UPMC Tackles Record Duplication Challenge with New EMPI


By Adam Stone

Feb. 12, 2008 | On December 15, 2007, following two years of preparation, the University of Pittsburgh Medical Center went live with a new enterprise master person index (EMPI) from Initiate Systems. The goal is to boost efficiency and improve patient care by stripping out hundreds of thousands of duplicate records from throughout its many data systems.

Part of the challenge was coping with UPMC’s daunting size. It serves more than 4 million patients each year in 29 western Pennsylvania counties and has 45,000 employees, 20 hospitals, 400 physician offices/outpatient centers, and a health plan. In a typical year, UPMC has more than 167,000 inpatient admissions, 3 million outpatient visits and 400,000 emergency visits annually.

The IT environment is also large and complex, with over 1,100 IT professionals supporting more than 2,000 applications. Since 2000, UPMC’s legacy EMPI had proven its value and benefited patients and UPMC.

As described by project manager Karen Kohl and client services manager Julie Prough, deploying the new EMPI was an ambitious effort, requiring a tricky on-the-fly handoff from the legacy system. The new EMPI must tap nine different source systems of patient data, seven source systems of provider data, and one source of organization information. It also must function in lock step with a recently implemented interoperability platform from dbMotion.

The legacy vendor, however, had not fully committed itself in the EMPI space, says Prough. The legacy system couldn’t effectively interface with ancillary systems, scalability was a problem and the vendor’s attention was focused on other product lines.

Two years ago Prough and Kohl began reviewing options and expanded their effort to include a VP of technology platforms and an operational VP. Their RFP, which included demanding technical criteria for a robust algorithm to identify duplicate records and for system scalability, drew four bids.

Initiate’s singular focus on EMPI impressed the UPMC team. “This particular vendor is basically an EMPI vendor,” Prough says. “This is not part of a larger suite of products. Their full focus and the full effort of their developments really is the EMPI.”

In the brief time the new system has been running, it has already identified about 460,000 duplicate records dispersed among the hospital’s many data systems. Once the duplicates are reconciled and removed, that number likely will drop to 160,000 legitimate records, Kohl says.

With 10 staffers reconciling records, in addition to doing their other work, Kohl anticipates it will take about a year to get the job done. The strategy is to clean up duplicates among the newest records first, as these patients likely are still active in the medical system, and then go after the older material.

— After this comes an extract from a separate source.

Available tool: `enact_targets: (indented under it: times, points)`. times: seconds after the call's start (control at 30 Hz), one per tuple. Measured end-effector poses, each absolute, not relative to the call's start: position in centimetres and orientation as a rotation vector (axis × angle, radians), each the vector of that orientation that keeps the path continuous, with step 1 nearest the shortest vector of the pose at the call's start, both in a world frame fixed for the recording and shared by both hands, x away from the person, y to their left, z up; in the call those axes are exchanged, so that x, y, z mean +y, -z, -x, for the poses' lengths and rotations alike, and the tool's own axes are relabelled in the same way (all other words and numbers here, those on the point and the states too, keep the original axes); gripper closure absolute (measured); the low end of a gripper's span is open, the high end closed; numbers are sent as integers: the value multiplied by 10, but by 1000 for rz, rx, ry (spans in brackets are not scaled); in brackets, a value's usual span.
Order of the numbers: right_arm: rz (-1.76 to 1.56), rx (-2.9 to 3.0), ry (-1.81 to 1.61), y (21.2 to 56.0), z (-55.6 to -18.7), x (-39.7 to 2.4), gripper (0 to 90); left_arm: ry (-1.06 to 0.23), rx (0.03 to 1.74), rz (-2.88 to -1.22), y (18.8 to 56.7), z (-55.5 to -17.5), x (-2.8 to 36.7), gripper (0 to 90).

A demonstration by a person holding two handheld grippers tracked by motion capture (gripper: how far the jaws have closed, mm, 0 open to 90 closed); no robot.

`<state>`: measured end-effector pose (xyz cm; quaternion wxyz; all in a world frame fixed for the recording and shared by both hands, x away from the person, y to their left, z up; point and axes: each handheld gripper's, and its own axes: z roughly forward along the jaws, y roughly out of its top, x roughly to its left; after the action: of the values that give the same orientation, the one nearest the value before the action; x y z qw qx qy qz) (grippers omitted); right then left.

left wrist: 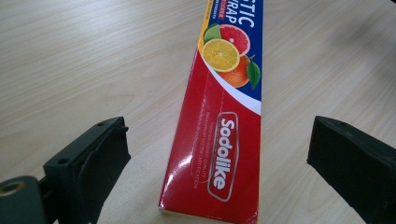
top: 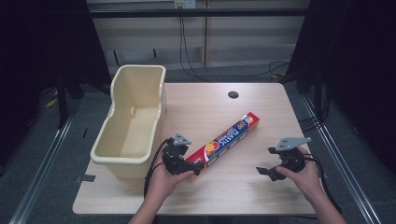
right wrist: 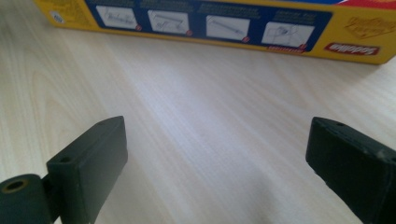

The ability to prioritize de-duping runs deep into the EMPI system. Consider two common problems in de-duping: a patient is identified in two different ways (a misspelled name, perhaps); one patient’s information is put into another patient’s file.

The latter is clearly more urgent. The Initiate EMPI algorithm can differentiate between these issue types, and prioritize which to tackle first. Kohl calls that a significant capability.

Kohl says Initiate also delivers the ancillary connections missing in the legacy system. Radiology, lab systems, and other areas now can query the EMPI, which helps keep patient data accurate and consolidated.

To put the new EMPI in place, IT leaders opted for a “rip and replace” approach, flipping the entire system at once rather than phasing it in. The decision rested largely on the sheer complexity of UPMC’s information systems. “We could not sustain two different EMPIs at the same time. There were too many things that were intertwined, too many processes in there that all would need to get their data from the same source,” Kohl said.

To get it right on the first try the team started small, running simulations at the unit level for two to three weeks. The next round of testing increased the volume of records, and eventually the team did two go-live tests at full production volume.

In the past, UPMC’s EMPI ran in the background largely unnoticed by users. Given the new system’s expanded capabilities, a steering committee formed in January to explore business uses that could potentially reach into all aspects of the organization’s information management apparatus.

“There is a lot of excitement about the ability of this tool,” Prough said. “Now people at the executive levels are really asking: How can we best leverage [it]?”